** What you should do **
Return verbatim every line from the first line of the data below to the line that contains "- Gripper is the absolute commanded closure", inclusive, and no further.

** The data **
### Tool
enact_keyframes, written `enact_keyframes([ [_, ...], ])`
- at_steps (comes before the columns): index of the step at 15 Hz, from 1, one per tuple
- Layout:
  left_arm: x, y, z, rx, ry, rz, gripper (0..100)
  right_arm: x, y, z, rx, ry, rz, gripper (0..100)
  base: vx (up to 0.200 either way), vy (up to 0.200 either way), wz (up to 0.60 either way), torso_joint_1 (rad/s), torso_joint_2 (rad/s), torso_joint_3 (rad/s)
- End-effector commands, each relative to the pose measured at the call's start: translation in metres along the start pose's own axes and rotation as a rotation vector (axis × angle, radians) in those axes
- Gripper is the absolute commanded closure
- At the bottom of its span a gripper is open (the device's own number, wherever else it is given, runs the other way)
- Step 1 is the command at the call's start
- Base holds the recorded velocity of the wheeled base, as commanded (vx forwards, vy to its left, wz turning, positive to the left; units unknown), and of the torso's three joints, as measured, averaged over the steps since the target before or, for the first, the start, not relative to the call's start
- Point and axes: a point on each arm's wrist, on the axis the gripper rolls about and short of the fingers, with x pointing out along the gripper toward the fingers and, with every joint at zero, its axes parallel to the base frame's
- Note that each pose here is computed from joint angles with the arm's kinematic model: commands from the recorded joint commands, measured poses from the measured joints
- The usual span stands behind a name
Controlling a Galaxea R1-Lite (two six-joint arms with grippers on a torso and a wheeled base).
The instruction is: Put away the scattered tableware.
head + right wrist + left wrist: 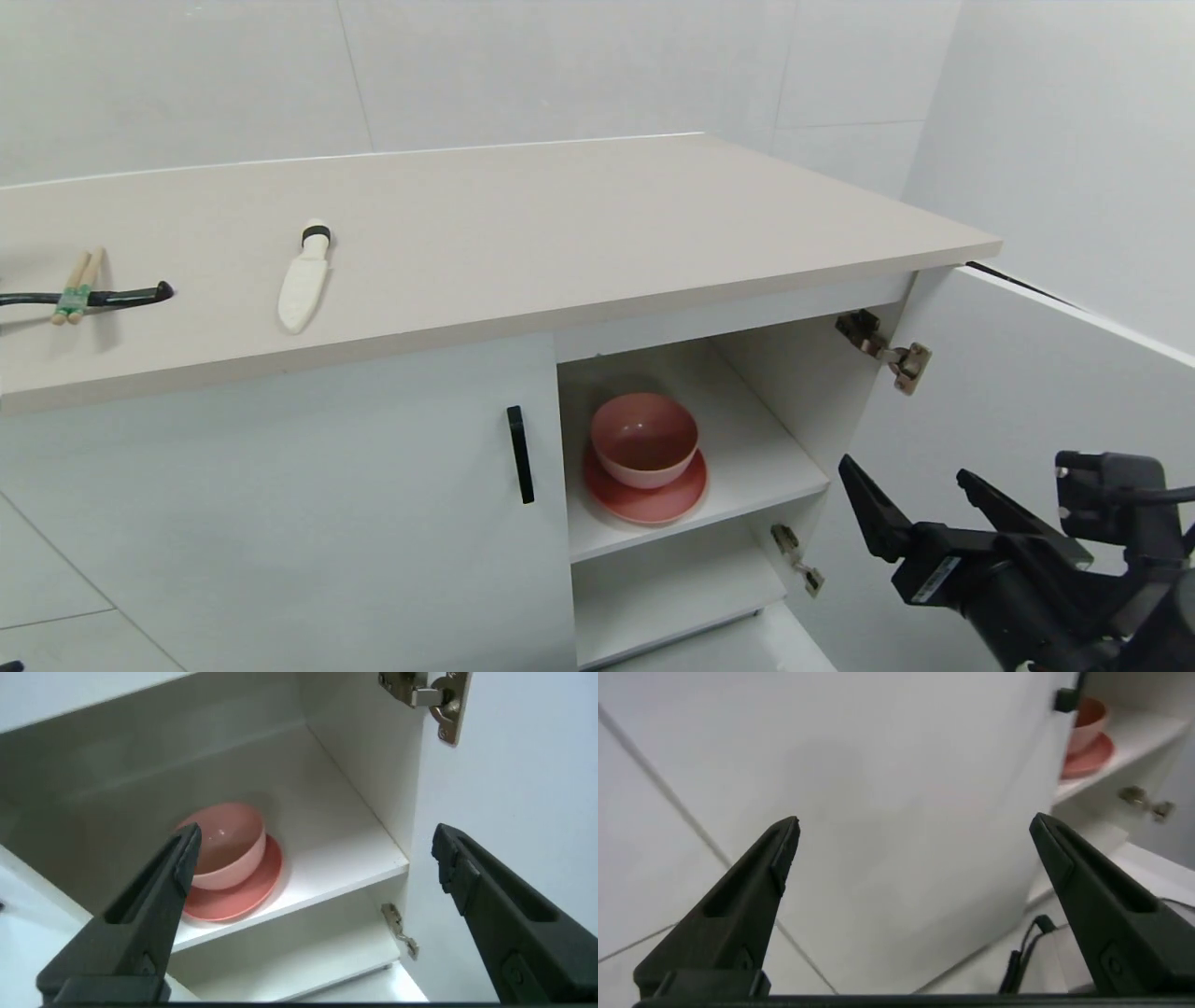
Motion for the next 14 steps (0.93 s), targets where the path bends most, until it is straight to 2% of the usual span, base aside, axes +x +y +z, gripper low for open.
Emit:
enact_keyframes([
  [1,-0.001,-0.001,0.0,-0.004,-0.007,0.051,0,0.002,0.0,-0.003,-0.013,0.009,-0.011,0,0.0,0.0,0.0,0.0,0.0,0.0],
  [4,-0.002,-0.004,-0.001,-0.007,0.011,0.232,0,0.004,-0.004,0.001,0.002,-0.008,-0.036,0,0.0,0.0,0.0,0.0,0.0,0.0],
  [5,-0.003,-0.004,-0.001,-0.008,0.008,0.229,0,0.004,-0.005,0.002,0.007,-0.013,-0.043,0,0.0,0.0,0.0,0.0,0.0,0.0],
  [9,-0.003,-0.004,0.0,-0.026,-0.008,0.196,0,0.003,-0.011,0.013,0.038,-0.054,-0.064,0,0.0,0.0,0.0,0.0,0.0,0.0],
  [10,-0.003,-0.005,0.0,-0.042,-0.012,0.156,0,0.005,-0.016,0.016,0.041,-0.065,-0.088,0,0.0,0.0,0.0,0.0,0.0,0.0],
  [11,-0.004,-0.005,-0.001,-0.039,-0.023,0.108,0,0.007,-0.019,0.017,0.029,-0.07,-0.108,0,0.0,0.0,0.0,0.0,0.0,0.0],
  [12,-0.004,-0.007,-0.002,-0.032,-0.039,0.019,0,0.011,-0.023,0.019,0.005,-0.073,-0.132,0,0.0,0.0,0.0,0.0,0.0,0.0],
  [13,-0.005,-0.007,-0.002,-0.041,-0.041,0.0,0,0.01,-0.025,0.022,0.013,-0.085,-0.125,0,0.0,0.0,0.0,0.0,0.0,0.0],
  [14,-0.005,-0.008,-0.003,-0.063,-0.048,0.005,0,0.006,-0.026,0.028,0.035,-0.107,-0.106,0,0.0,0.0,0.0,0.0,0.0,0.0],
])
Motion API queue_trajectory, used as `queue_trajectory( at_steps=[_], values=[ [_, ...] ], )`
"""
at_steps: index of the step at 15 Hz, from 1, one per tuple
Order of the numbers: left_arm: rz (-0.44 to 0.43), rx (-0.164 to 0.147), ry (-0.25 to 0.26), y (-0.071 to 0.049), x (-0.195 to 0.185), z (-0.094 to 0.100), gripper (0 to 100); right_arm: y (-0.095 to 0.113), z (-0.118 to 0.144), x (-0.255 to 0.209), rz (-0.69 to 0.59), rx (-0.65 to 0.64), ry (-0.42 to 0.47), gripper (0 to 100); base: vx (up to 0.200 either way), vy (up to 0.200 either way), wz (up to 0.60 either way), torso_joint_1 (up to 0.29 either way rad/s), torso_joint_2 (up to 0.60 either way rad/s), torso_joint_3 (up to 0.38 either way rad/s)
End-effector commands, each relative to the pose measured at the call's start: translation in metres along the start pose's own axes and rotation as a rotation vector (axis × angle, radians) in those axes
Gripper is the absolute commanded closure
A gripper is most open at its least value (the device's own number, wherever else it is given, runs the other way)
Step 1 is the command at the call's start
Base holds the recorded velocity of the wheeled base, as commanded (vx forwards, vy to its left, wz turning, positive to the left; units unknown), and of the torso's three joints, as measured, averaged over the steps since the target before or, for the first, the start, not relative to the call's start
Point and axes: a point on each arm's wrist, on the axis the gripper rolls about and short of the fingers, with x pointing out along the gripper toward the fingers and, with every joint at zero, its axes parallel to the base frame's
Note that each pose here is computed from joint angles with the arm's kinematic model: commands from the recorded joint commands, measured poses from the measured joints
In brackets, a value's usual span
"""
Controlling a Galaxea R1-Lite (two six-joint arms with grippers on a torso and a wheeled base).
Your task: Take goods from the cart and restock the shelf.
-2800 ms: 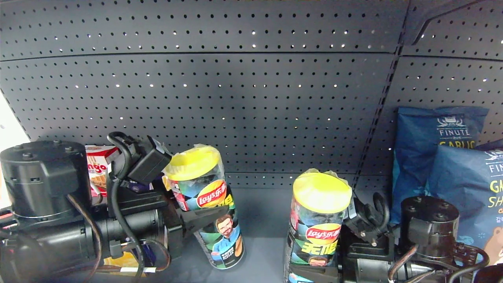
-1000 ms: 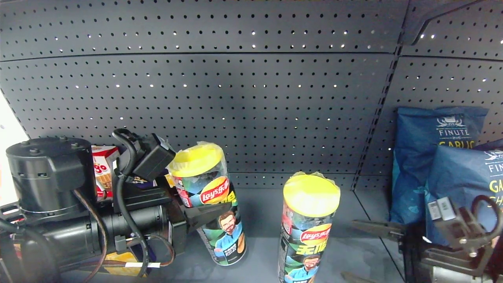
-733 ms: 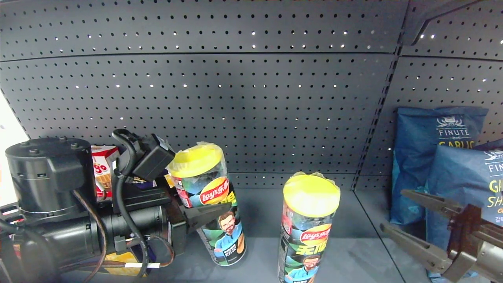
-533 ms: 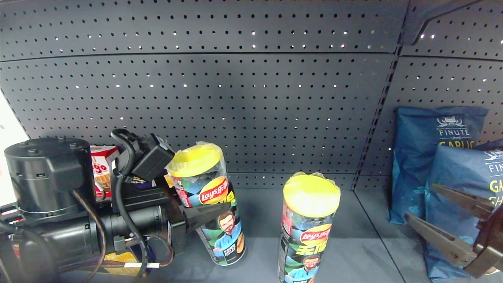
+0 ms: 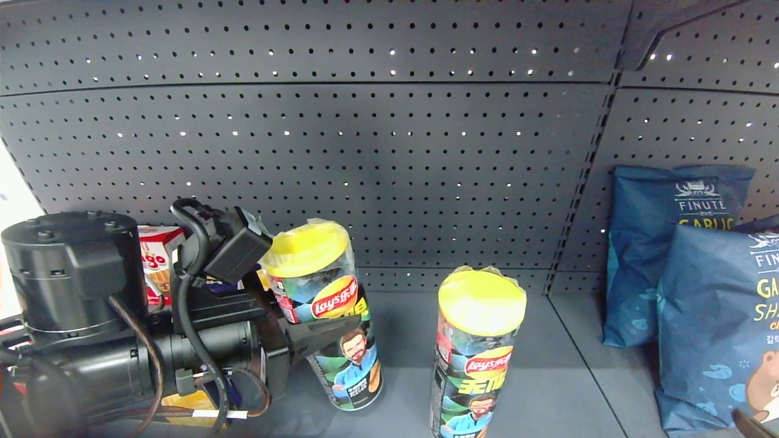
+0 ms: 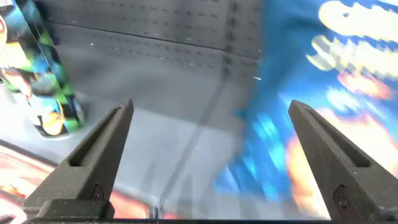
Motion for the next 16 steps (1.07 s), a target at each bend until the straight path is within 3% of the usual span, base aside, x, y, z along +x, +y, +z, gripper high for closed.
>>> queue_trajectory(
  at_steps=[1,2,4,9,13,15,16],
  values=[
    [0.0,0.002,-0.004,-0.001,-0.001,0.001,100,0.011,-0.026,-0.044,-0.149,-0.007,-0.104,0,0.0,0.0,0.0,0.0,0.0,0.0],
    [0.002,0.003,-0.006,-0.001,-0.002,0.001,100,0.013,-0.041,-0.051,-0.257,0.02,-0.062,0,0.0,0.0,0.0,0.0,0.0,0.0],
    [0.003,0.011,-0.023,-0.004,-0.008,0.004,100,0.01,-0.043,-0.052,-0.401,0.032,-0.038,0,0.0,0.0,0.0,0.0,0.0,0.0],
    [0.018,0.009,-0.02,-0.009,-0.021,-0.003,100,0.009,-0.046,-0.052,-0.413,0.055,-0.014,0,0.0,0.0,0.0,0.0,0.0,0.0],
    [0.02,0.013,-0.029,-0.011,-0.026,-0.002,100,0.013,-0.046,-0.051,-0.243,0.044,-0.011,0,0.0,0.0,0.0,0.0,0.0,0.0],
    [0.022,0.013,-0.031,-0.011,-0.026,-0.002,100,0.012,-0.046,-0.051,-0.304,0.044,-0.009,0,0.0,0.0,0.0,0.0,0.0,0.0],
    [0.025,0.013,-0.032,-0.01,-0.027,-0.001,100,0.009,-0.046,-0.052,-0.448,0.043,-0.009,0,0.0,0.0,0.0,0.0,0.0,0.0]
  ],
)
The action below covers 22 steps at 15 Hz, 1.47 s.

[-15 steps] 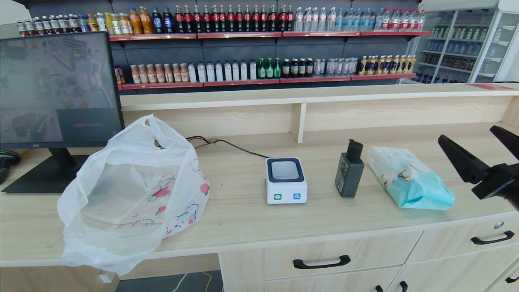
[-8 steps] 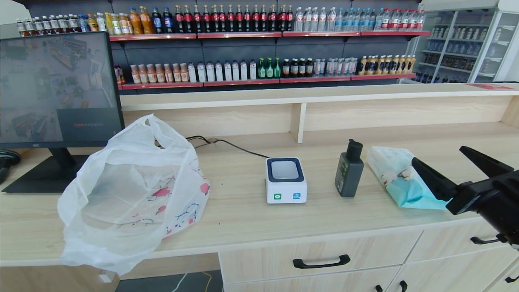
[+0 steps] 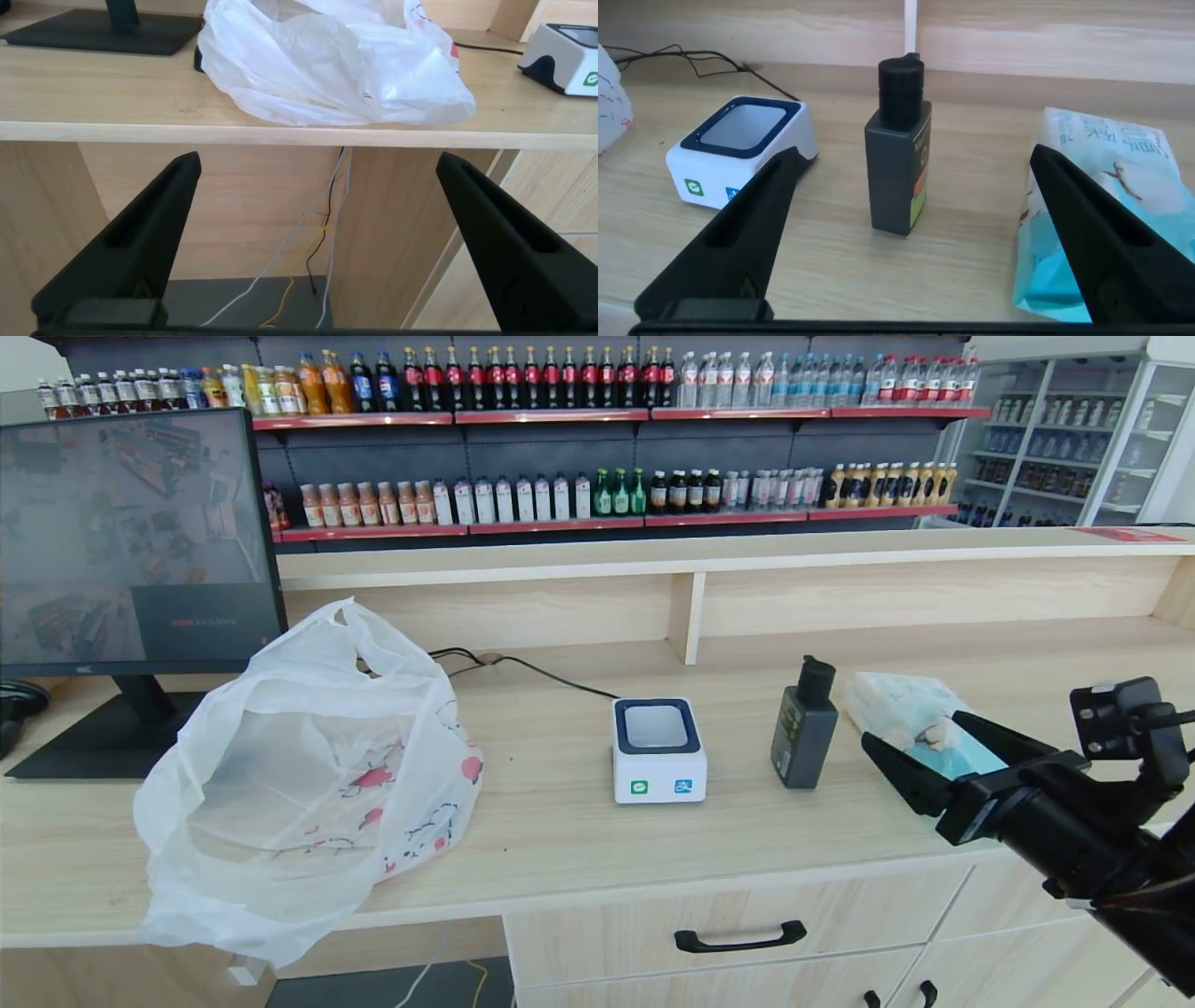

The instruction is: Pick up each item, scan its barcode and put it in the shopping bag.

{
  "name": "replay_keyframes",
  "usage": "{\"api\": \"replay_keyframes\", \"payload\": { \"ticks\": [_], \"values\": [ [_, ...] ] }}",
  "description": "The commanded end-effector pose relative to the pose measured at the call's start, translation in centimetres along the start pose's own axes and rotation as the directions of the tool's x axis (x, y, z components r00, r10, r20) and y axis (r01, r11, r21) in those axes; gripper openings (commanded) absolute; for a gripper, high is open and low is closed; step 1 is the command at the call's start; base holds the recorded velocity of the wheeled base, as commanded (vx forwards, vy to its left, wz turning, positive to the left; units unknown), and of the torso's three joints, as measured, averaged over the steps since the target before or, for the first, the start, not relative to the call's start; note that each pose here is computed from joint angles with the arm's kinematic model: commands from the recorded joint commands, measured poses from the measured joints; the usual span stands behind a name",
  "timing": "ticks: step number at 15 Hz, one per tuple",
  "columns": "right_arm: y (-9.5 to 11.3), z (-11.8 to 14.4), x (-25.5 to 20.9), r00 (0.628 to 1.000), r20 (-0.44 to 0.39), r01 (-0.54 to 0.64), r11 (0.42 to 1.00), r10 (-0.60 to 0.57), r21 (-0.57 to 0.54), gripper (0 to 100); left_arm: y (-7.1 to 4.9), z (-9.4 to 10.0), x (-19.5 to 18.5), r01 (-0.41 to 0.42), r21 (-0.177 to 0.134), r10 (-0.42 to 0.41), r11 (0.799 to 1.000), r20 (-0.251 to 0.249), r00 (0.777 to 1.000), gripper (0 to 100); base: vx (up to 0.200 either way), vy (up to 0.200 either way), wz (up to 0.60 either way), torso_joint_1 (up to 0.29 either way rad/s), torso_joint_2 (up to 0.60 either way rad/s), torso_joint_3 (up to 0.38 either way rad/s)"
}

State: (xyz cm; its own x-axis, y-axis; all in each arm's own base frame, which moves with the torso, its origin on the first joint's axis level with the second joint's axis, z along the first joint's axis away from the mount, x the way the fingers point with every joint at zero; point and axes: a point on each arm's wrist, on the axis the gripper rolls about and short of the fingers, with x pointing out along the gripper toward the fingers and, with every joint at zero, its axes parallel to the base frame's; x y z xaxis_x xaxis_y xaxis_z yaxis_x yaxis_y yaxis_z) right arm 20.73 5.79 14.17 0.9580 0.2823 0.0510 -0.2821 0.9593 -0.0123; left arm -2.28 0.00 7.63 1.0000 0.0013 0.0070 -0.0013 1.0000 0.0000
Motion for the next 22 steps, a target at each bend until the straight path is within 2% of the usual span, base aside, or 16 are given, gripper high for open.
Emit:
{"api": "replay_keyframes", "payload": {
  "ticks": [1,5,8,12,14,17,22],
  "values": [
    [0.3,-1.2,1.6,0.999,-0.046,-0.011,1.0,0.012,0.007,100,0.0,0.0,0.0,0.0,0.0,0.0,1.0,0.001,1.0,100,0.0,0.0,0.0,0.0,0.0,0.0],
    [1.6,-2.0,4.9,0.998,-0.041,-0.044,0.999,0.045,0.025,100,0.0,0.0,0.0,0.0,0.0,0.0,1.0,0.001,1.0,100,0.0,0.0,0.0,0.0,0.0,0.0],
    [2.0,-2.4,7.3,1.0,-0.022,0.005,0.999,-0.004,0.052,100,0.0,0.0,0.0,0.0,0.002,0.0,1.0,0.001,1.0,100,0.0,0.0,0.0,0.0,0.0,0.0],
    [2.2,-3.2,8.8,1.0,-0.025,0.009,0.998,-0.007,0.058,100,0.0,0.0,0.0,0.0,0.0,0.0,1.0,0.001,1.0,100,0.0,0.0,0.0,0.0,0.0,0.0],
    [2.4,-3.8,8.9,0.997,-0.047,0.066,0.996,-0.064,0.063,100,0.0,0.0,0.0,0.0,0.0,0.0,1.0,0.001,1.0,100,0.0,0.0,0.0,0.0,0.0,0.0],
    [3.7,-4.0,9.6,0.998,-0.04,0.053,0.995,-0.05,0.082,100,0.0,0.0,0.0,0.0,0.0,0.0,1.0,0.001,1.0,100,0.0,0.0,0.0,0.0,0.0,0.0],
    [3.8,-4.7,10.5,0.994,-0.047,0.1,0.987,-0.094,0.129,100,0.0,0.0,0.0,0.0,0.0,0.0,1.0,0.001,1.0,100,0.0,0.0,0.0,0.0,0.0,0.0]
  ]
}}
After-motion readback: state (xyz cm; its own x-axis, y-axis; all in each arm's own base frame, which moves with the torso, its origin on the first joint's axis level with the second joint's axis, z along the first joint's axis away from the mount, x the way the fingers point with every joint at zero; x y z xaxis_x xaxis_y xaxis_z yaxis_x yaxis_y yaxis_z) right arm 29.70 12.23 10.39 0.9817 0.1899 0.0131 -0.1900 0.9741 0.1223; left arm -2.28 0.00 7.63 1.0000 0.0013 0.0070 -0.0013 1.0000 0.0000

** Response **
### Tool
enact_keyframes, written `enact_keyframes([ [_, ...], ])`
- at_steps (comes before the columns): index of the step at 15 Hz, from 1, one per tuple
- Layout:
  left_arm: x, y, z, rx, ry, rz, gripper (0..100)
  right_arm: x, y, z, rx, ry, rz, gripper (0..100)
  base: vx (up to 0.200 either way), vy (up to 0.200 either way), wz (up to 0.60 either way), torso_joint_1 (rad/s), torso_joint_2 (rad/s), torso_joint_3 (rad/s)
- End-effector commands, each relative to the pose measured at the call's start: translation in metres along the start pose's own axes and rotation as a rotation vector (axis × angle, radians) in those axes
- Gripper is the absolute commanded closure

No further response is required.